When dealing with any numeric value that needs to be formatted to become readable (this includes dates), the best solution is often to use a hidden bound column. The row source should use CStr() to transform the value to string, which will be compatible with the implicit conversion. A second column is used to display the formatted version. If values not in the list are allowed, this doesn't work. For dates, the best bet it to use “general date” as format...
To understand this behaviour better, let's look at the succession of events in a combo.
The rows of the combo box are generated only when needed. Often, this happens only when the user clicks on the drop-down arrow (or uses a keyboard shortcut). The construction of the list itself can generate a burst of function calls (for a list-fill function) and any errors in the row source will only become apparent at that point.
Once the list is open, the user can select an item using the keyboard or the mouse. If the underlying field isn't a text field, or if the control has a number formatting, there will be two data conversions.
1) The selected text
from the list is converted to a number. Changing the value might trigger the `before update event´, and the number is perhaps validated (against a validation rule). Then there might be an `after update´ event. However, even if the data isn't validated, the first conversion took place.
2) In the figure, the value 0.08 is formatted as percent with one decimal.

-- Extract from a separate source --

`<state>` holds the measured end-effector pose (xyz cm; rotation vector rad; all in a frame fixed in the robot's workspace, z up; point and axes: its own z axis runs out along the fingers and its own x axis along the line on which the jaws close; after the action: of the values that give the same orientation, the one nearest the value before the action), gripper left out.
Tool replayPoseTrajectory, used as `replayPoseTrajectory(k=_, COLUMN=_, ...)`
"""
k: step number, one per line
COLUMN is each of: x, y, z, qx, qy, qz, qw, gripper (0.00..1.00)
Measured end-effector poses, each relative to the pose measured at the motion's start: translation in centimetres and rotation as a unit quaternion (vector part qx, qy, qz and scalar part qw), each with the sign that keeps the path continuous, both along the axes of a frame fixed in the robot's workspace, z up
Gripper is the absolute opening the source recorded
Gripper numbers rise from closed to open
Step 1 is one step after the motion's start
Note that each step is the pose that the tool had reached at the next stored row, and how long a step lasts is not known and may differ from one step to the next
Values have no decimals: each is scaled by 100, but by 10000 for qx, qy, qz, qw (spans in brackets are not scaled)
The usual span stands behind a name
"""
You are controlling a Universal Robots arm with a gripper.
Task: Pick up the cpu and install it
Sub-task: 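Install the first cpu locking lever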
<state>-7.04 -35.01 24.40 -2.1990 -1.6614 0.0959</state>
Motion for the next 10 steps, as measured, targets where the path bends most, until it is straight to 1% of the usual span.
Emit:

The text property of the combo is thus the result of a formatting (which is another kind of conversion), yielding 8.0%. Strangely enough, this text isn't an item in the list!
This situation doesn't trigger the `on not in list´ event. Although the final text displayed isn't in the list, the user did select an item from the list...
This combo uses the first column, the ISO country code, as bound column. However, it isn't unique, because country names appear in more than one language. Now imagine that this column is hidden.
1) The user select “Germany”, and the bound column's value, “DE” is stored in the underlying field (or simply in the unbound control's value). In a way, it is a conversion, from one column to another.
2) The combo box then immediately searches for a match of the value, “DE”, in the bound column. It finds the very first row and happily shows “Allemagne”.
This can be very confusing. One could use this behaviour as a feature, as some sort of automatic translation from English country names to French country names, but that requires a specific sort order (the combo always selects the first match).
If the bound column is set to 0, then the index position is stored as value. This way, when the user selects “Germany”, that row will remain selected. However, this also means that the stored value will be 2 (the items are numbered from zero in this example) and not “DE”.
More ComboBox Articles
A combo can be used effectively to filter data, for example in a report. The first article (in fact a short series) explains how to do that. A correlated question is treated in the second.
When a combo box is used to filter another, this is called “cascading” or simply synchronized combos.
The natural continuation from the last section would be to present the properties and methods of combo boxes available from Visual Basic. Instead, it became a rather technical distinct article.
Finally, two little tricks have also been published as separate articles.
Combo boxes are an vital part of any GUI designed in Access (and not only in Access). Understanding their mechanics is essential to have them behave the way you intend, and to enhance the usability of your forms.
This article was in the works for quite some time, until I realised that I was trying to say too much and too little
in every section. Too much because I wanted to include all sorts of tricks and special cases, too little because I tried to handle each in only a paragraph or two. As you can see, I ended up creating several smaller articles. This created some redundancy — each article should be understandable on its own — but it makes the material easier to search, and, well... more digestible!